- Task statement:
Find the line with "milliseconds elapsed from" in the entries below, then reproduce it and every line after it down to and including the line with "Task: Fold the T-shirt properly", exactly.

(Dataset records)
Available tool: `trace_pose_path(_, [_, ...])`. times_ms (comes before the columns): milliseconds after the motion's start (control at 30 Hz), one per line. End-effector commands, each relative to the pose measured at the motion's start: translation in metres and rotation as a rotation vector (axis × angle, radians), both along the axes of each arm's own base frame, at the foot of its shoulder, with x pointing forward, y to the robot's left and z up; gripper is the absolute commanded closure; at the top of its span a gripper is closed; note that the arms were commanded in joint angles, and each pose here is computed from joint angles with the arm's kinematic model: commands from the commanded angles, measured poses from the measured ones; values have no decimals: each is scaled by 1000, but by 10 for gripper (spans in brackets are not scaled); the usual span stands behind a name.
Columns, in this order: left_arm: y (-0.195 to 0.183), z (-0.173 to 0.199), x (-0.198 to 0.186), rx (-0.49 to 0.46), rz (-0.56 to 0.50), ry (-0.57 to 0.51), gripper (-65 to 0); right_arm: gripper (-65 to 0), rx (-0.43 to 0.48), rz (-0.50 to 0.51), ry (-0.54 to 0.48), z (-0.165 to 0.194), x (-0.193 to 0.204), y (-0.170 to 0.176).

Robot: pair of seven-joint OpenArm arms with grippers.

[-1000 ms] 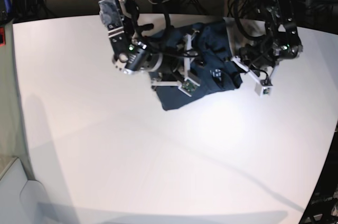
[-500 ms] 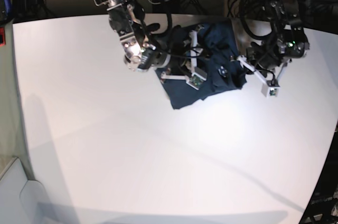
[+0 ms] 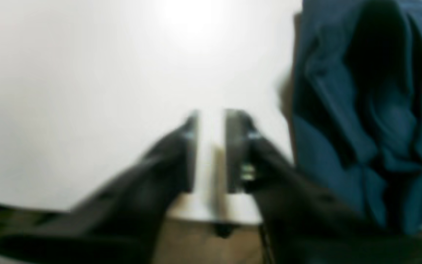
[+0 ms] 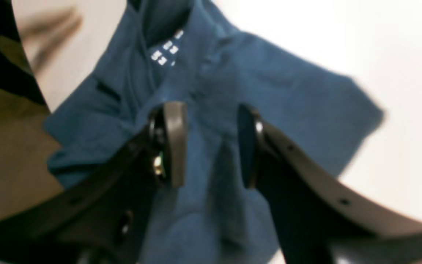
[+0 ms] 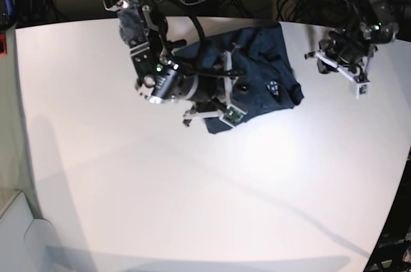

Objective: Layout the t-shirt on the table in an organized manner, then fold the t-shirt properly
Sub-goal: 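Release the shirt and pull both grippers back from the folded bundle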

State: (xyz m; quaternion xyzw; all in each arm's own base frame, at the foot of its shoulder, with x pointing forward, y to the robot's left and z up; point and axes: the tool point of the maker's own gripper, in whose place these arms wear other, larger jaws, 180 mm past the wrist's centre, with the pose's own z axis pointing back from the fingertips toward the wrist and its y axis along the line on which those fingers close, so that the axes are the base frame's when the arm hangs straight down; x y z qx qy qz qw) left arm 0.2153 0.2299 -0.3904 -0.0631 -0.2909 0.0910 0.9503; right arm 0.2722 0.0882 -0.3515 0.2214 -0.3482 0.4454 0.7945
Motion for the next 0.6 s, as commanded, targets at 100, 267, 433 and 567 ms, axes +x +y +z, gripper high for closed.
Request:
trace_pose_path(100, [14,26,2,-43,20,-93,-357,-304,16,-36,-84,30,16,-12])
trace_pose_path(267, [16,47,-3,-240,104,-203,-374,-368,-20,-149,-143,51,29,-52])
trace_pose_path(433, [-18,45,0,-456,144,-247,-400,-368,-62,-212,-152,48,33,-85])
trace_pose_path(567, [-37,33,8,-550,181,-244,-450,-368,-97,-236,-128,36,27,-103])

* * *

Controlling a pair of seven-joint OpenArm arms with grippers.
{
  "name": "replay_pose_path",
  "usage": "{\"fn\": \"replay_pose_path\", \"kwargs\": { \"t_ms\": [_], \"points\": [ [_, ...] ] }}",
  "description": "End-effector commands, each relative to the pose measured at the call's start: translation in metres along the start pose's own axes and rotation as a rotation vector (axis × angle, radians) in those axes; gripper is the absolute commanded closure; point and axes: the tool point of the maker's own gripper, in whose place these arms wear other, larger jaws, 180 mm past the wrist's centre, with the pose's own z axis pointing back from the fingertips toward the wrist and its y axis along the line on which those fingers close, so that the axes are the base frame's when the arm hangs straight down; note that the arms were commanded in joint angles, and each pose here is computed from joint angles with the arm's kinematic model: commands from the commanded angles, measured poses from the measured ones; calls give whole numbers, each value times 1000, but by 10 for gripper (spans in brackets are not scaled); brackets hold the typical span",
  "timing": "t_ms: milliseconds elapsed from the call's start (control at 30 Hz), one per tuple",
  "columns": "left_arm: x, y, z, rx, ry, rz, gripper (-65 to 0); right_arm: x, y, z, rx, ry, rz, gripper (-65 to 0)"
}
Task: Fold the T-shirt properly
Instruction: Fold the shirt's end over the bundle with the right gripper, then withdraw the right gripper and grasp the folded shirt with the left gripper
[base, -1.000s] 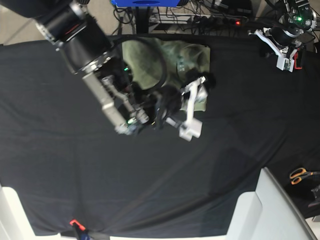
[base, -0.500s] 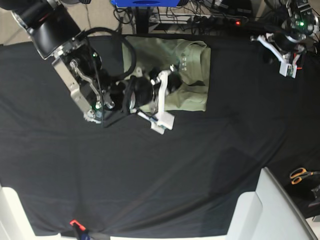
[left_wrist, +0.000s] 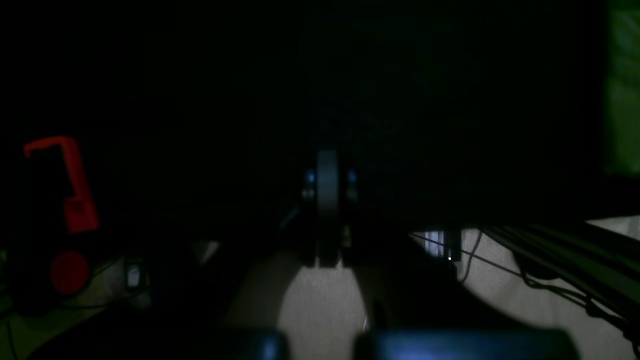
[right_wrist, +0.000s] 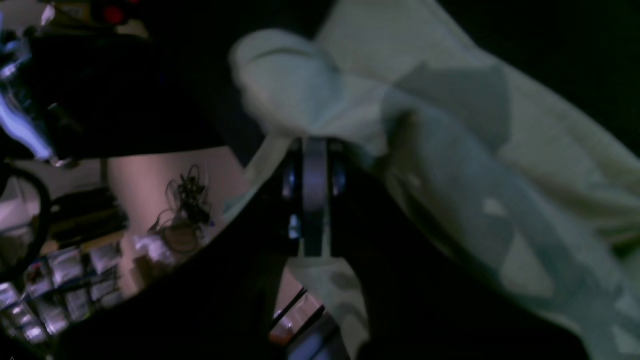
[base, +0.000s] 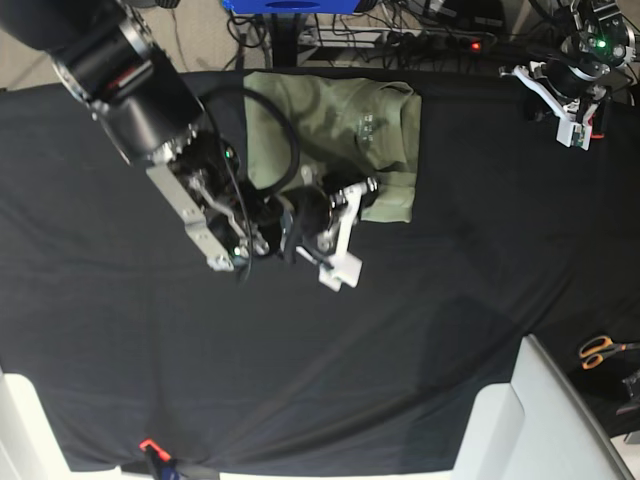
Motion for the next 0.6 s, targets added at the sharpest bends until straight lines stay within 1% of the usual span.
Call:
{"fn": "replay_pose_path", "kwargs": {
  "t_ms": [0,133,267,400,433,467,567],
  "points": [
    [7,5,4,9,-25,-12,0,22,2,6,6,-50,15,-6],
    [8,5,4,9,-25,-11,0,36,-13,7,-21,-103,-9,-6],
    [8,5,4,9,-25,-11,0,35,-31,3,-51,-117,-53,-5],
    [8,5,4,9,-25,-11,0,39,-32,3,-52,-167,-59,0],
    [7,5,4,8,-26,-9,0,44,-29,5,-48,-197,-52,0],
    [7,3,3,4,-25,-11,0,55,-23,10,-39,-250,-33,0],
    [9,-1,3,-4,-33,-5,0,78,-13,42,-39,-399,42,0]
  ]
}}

- Reply:
  "timing": "t_ms: milliseconds elapsed from the call's start (control at 30 Hz), one per tuple",
  "columns": "left_arm: x, y, z, rx, ry, rz, gripper (-65 to 0); right_arm: x, y, z, rx, ry, rz, gripper (-65 to 0)"
}
Task: Fold the T-shirt properly

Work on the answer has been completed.